When the other mice ask Frederick why he is not
working, but sits and stares and dreams and seems half asleep he
replies, “I do work. I gather sunrays for the cold dark winter days. I
gather colours from the meadows, for winter is grey. I gather words, for
the winter days are long and many, and we’ll run out of things to say.” He tells them to close their eyes, “Now I send you the rays of the sun, do you feel their golden glow”, and as Frederick speaks the field mice begin to feel warmer. He tells them of blue periwinkles and red poppies in the yellow wheat and green leaves, and the colours are painted in their minds. He speaks the words he has gathered,
“Who scatters snowflakes? Who melts the ice? In the hectic busyness of our twenty first century it seems incredibly difficult to be a Frederick; to sit long enough to gather the rays of the sun; to be observant and contemplative enough to assimilate the colours of life; to spend times just listening, reading, learning, absorbing words and wisdom. We are inundated with the quick news-grab, the instant programme, the all-there-is-to-learn-in-one-easy-lesson event.

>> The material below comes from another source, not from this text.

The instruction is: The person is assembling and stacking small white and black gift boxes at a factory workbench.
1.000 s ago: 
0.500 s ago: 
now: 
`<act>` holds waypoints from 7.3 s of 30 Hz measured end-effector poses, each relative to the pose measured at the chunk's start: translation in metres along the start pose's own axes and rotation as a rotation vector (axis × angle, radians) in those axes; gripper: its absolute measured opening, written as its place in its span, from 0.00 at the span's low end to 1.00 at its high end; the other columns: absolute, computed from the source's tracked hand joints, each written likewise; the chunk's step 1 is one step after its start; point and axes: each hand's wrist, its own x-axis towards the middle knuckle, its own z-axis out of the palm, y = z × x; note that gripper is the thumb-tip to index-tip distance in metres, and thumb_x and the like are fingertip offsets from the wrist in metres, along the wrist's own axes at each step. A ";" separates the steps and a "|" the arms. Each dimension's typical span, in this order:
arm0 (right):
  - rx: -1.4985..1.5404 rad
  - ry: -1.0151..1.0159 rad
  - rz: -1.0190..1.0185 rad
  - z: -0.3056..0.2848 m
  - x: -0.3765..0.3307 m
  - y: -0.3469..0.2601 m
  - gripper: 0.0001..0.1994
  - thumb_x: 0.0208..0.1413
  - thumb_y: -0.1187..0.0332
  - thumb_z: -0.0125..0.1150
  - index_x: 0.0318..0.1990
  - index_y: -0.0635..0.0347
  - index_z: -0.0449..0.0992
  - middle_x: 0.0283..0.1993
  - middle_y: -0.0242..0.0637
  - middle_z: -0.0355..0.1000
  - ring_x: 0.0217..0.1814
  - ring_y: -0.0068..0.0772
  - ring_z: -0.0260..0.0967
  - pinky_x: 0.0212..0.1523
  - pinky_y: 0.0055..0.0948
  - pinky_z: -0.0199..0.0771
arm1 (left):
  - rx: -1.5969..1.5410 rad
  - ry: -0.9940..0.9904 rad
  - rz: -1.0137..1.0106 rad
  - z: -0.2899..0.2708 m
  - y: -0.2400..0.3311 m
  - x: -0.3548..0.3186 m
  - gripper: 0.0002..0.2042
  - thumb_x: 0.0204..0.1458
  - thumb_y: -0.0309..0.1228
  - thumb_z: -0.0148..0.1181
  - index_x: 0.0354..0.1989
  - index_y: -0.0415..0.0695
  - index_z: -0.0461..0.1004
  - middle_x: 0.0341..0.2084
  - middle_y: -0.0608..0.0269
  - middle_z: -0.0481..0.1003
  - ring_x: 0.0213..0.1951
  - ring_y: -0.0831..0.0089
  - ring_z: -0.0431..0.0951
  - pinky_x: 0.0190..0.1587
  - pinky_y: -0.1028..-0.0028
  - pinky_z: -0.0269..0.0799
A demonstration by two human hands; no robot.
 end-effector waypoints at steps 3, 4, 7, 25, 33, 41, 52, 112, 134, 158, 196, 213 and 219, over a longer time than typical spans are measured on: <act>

The Bible needs to be reduced to a cartoon strip for
teenagers to read it. The poignant story of the Hunchback of Notredame
is captured in a skitty, flighty, superficial Disneyesque animation.
‘Let’s grab a quick bite at McDonalds’ displaces quality family time at
the dinner table. A musical piece is woven on three guitar chords.
At a time when information tends to substitute for
real knowledge, where style replaces substance and skills and technique
take over from true wisdom we need to cultivate life and character of
greater depth, as difficult as that may be. By all means let’s enjoy the
discovery of a new CDRom and the Internet on our home computer system.
Technology too is a gift of the Creator. But also let’s explore the
heritage of good books, Tolstoy’s ‘War and Peace’, Tolkien’s ‘Lord of
the Rings’, Dickens, C.S.Lewis, Tim Winton.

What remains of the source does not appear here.